What to do: Word for word, repeat the lines of the records from the one containing "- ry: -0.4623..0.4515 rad" through the last line, both included.

Entries taken from a collection:
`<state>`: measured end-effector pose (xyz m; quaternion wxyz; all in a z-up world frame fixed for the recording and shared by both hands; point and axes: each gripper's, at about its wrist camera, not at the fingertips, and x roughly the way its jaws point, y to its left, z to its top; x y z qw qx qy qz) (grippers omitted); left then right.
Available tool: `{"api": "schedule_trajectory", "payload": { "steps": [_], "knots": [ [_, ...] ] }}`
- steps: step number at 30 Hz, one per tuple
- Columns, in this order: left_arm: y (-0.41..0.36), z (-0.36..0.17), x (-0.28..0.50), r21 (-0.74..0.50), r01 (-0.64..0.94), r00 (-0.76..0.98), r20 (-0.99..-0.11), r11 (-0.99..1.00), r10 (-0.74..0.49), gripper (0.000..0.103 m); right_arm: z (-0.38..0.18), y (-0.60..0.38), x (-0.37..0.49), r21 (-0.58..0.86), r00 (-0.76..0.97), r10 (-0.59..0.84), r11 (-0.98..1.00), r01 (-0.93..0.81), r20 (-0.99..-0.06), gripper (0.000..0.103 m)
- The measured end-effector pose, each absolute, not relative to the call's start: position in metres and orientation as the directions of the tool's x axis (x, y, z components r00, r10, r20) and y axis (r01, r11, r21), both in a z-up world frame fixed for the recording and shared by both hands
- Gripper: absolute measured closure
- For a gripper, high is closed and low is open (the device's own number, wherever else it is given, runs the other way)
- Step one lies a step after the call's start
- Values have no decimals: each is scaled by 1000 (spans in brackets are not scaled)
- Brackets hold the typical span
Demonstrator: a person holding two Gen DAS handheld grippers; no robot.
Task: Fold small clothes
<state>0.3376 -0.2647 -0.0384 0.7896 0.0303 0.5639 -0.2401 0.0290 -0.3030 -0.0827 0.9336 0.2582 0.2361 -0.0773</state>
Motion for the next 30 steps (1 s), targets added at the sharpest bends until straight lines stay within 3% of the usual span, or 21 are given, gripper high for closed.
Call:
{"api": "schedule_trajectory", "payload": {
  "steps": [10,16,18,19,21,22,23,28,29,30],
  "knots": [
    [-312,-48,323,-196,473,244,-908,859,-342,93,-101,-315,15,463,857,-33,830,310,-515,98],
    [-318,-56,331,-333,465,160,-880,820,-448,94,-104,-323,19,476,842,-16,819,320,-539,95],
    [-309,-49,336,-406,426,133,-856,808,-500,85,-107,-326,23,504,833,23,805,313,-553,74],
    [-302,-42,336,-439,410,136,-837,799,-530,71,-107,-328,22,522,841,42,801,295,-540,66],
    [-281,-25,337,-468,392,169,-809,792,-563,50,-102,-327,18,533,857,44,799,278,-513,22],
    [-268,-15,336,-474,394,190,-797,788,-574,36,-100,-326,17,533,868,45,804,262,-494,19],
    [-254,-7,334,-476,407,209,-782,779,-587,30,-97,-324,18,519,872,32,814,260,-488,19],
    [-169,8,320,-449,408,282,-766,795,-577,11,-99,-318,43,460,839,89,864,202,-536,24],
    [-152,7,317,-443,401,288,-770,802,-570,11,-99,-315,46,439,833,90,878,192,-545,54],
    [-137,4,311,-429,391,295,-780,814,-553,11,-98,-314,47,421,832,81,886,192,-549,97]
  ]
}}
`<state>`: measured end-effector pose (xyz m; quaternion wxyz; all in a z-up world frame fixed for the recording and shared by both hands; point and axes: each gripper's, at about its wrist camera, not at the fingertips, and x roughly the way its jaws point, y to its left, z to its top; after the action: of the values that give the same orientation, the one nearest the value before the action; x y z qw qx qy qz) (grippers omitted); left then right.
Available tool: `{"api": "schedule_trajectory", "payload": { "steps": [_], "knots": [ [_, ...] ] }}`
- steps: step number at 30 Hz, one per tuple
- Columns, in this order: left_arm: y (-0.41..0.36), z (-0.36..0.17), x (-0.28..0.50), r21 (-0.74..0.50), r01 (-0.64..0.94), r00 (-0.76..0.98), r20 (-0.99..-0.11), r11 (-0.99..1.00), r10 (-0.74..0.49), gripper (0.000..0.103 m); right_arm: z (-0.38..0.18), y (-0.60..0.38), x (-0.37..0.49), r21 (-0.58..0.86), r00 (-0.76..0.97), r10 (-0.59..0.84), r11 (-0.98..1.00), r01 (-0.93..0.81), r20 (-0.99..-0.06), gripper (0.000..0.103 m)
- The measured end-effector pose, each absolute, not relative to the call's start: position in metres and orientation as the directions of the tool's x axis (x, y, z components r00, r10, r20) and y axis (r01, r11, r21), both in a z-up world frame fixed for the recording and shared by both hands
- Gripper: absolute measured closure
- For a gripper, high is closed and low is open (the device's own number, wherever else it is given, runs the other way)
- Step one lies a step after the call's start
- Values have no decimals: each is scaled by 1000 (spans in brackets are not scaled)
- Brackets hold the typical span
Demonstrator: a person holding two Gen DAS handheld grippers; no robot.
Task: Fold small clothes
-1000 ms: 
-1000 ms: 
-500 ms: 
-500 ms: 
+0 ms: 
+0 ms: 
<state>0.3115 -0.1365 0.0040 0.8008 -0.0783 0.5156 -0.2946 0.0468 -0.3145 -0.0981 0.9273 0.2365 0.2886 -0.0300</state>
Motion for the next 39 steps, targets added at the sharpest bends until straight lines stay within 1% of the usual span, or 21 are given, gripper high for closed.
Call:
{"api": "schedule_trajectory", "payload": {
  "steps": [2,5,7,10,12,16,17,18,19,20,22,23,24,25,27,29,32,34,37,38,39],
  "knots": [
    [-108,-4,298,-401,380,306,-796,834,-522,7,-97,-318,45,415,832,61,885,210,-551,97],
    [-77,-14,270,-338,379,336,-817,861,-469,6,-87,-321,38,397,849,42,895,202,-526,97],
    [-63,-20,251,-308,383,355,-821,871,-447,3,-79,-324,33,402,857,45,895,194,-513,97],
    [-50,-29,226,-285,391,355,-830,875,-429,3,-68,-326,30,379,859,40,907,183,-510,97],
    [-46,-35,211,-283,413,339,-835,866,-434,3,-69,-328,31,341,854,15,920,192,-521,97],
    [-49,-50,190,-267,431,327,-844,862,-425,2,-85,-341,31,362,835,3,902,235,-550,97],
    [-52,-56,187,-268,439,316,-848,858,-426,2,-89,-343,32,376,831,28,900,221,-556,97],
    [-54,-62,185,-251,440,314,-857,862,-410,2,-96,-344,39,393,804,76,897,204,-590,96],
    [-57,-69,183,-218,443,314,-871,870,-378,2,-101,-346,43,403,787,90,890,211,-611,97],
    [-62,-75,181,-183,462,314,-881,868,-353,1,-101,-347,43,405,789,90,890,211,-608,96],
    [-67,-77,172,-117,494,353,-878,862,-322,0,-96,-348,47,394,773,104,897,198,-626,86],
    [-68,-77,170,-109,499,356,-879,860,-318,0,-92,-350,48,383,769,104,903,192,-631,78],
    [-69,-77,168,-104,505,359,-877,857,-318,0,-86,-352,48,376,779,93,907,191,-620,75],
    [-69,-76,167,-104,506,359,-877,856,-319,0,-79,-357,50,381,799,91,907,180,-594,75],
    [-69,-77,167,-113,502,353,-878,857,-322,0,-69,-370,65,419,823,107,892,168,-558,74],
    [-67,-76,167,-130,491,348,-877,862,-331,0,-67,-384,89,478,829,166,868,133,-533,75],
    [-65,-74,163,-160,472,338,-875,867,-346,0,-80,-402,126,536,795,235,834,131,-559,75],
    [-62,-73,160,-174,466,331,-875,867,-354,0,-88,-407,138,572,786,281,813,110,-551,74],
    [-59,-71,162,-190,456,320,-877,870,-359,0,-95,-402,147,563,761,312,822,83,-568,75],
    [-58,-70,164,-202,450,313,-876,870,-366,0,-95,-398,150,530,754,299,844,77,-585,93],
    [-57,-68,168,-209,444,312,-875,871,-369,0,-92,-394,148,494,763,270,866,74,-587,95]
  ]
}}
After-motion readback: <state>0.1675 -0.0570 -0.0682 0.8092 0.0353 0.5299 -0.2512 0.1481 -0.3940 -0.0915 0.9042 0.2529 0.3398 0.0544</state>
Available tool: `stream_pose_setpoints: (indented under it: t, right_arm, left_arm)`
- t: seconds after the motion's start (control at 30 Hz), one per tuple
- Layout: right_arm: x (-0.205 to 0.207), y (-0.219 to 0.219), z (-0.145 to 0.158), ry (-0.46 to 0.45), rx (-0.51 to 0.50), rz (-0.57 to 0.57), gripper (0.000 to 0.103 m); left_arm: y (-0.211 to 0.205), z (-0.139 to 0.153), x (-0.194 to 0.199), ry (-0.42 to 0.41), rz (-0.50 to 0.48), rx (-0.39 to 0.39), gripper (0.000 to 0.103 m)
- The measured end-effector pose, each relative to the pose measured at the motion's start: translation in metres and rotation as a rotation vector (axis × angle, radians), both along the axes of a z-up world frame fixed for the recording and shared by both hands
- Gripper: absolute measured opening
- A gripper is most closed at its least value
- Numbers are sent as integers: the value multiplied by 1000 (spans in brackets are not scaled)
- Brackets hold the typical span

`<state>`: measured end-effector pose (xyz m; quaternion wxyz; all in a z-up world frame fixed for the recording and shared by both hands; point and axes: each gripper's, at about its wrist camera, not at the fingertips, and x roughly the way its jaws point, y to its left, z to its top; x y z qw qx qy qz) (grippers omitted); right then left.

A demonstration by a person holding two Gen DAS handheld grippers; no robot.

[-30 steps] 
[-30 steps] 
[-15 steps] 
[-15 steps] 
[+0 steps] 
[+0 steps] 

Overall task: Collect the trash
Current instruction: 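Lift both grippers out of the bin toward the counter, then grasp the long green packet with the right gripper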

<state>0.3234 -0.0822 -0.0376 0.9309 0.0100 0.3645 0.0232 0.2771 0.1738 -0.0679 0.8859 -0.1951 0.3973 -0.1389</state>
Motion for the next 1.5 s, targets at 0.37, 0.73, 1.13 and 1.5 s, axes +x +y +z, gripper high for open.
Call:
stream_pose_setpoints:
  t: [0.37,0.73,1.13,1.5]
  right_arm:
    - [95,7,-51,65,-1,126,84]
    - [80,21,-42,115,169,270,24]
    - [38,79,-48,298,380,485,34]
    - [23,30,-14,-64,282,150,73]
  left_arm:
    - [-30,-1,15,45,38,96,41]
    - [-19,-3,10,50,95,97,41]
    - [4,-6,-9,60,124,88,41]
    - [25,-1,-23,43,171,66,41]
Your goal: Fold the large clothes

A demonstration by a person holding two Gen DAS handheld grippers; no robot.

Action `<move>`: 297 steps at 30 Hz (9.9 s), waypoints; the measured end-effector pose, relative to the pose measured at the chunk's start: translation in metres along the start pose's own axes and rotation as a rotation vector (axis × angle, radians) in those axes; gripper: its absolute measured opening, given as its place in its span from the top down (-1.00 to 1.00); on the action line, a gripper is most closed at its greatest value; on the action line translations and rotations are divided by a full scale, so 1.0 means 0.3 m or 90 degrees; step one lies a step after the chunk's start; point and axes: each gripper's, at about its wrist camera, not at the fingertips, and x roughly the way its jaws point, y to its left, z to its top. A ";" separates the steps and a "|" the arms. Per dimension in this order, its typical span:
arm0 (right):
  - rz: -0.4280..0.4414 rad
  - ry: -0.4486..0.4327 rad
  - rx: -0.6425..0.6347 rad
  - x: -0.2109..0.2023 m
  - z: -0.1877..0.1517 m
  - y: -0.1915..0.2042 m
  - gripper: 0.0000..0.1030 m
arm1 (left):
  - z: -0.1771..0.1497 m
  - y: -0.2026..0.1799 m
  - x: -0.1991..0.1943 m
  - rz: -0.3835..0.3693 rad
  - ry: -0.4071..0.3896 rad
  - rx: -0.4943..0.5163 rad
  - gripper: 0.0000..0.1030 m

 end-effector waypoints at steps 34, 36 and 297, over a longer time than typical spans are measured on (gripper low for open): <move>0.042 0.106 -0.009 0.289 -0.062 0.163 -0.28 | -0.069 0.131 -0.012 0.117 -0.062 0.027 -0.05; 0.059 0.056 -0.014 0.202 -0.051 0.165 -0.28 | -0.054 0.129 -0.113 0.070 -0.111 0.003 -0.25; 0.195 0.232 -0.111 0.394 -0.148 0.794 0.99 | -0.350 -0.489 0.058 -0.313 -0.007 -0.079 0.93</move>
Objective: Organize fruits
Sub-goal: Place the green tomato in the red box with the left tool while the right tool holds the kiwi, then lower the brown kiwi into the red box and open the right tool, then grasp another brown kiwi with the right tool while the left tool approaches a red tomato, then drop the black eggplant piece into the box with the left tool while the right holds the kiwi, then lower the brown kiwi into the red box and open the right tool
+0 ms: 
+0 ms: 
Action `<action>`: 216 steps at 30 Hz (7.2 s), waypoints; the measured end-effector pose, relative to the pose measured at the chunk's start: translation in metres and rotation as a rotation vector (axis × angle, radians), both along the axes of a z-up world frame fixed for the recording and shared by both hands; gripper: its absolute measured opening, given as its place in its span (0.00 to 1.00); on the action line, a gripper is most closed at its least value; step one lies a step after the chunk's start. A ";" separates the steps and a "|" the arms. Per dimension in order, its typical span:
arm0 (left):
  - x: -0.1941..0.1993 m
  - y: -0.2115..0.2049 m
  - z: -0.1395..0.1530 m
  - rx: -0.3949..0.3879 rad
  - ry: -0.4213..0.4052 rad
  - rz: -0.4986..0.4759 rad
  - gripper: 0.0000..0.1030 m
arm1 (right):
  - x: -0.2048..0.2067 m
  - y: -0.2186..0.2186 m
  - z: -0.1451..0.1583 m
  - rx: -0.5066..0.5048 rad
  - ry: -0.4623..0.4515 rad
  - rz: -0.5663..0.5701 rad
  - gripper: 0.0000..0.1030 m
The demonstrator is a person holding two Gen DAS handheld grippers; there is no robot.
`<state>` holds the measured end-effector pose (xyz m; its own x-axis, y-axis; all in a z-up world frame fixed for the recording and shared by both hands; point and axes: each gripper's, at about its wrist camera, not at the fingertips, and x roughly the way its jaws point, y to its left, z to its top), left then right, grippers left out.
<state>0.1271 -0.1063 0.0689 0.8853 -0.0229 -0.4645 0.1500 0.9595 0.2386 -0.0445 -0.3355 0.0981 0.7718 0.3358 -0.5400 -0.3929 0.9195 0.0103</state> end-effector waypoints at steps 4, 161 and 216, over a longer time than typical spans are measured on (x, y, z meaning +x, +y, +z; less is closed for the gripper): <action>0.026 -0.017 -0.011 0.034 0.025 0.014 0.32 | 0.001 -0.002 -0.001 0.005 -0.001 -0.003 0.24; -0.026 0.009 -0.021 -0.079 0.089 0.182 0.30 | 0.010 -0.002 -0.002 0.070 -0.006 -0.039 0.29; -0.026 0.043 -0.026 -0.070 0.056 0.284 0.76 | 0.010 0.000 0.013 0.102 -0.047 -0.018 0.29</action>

Answer box:
  - ry: -0.4623..0.4515 rad
  - rz: -0.5663..0.5701 rad
  - gripper: 0.0000..0.1030 m
The demonstrator is a person holding two Gen DAS handheld grippers; there is no robot.
`<state>` holds the measured end-effector pose (xyz m; its own x-axis, y-axis; all in a z-up world frame fixed for the recording and shared by both hands; point and axes: each gripper's, at about its wrist camera, not at the fingertips, and x roughly the way its jaws point, y to its left, z to its top), left then right, grippers left out.
<state>0.1271 -0.1063 0.0689 0.8853 -0.0229 -0.4645 0.1500 0.9595 0.2386 -0.0445 -0.3355 0.0981 0.7718 0.3358 -0.5400 -0.3929 0.9195 0.0103</state> end-effector waypoints at steps 4, 161 and 216, over a longer time than typical spans are measured on (x, y, z meaning +x, +y, +z; less is closed for the gripper): <action>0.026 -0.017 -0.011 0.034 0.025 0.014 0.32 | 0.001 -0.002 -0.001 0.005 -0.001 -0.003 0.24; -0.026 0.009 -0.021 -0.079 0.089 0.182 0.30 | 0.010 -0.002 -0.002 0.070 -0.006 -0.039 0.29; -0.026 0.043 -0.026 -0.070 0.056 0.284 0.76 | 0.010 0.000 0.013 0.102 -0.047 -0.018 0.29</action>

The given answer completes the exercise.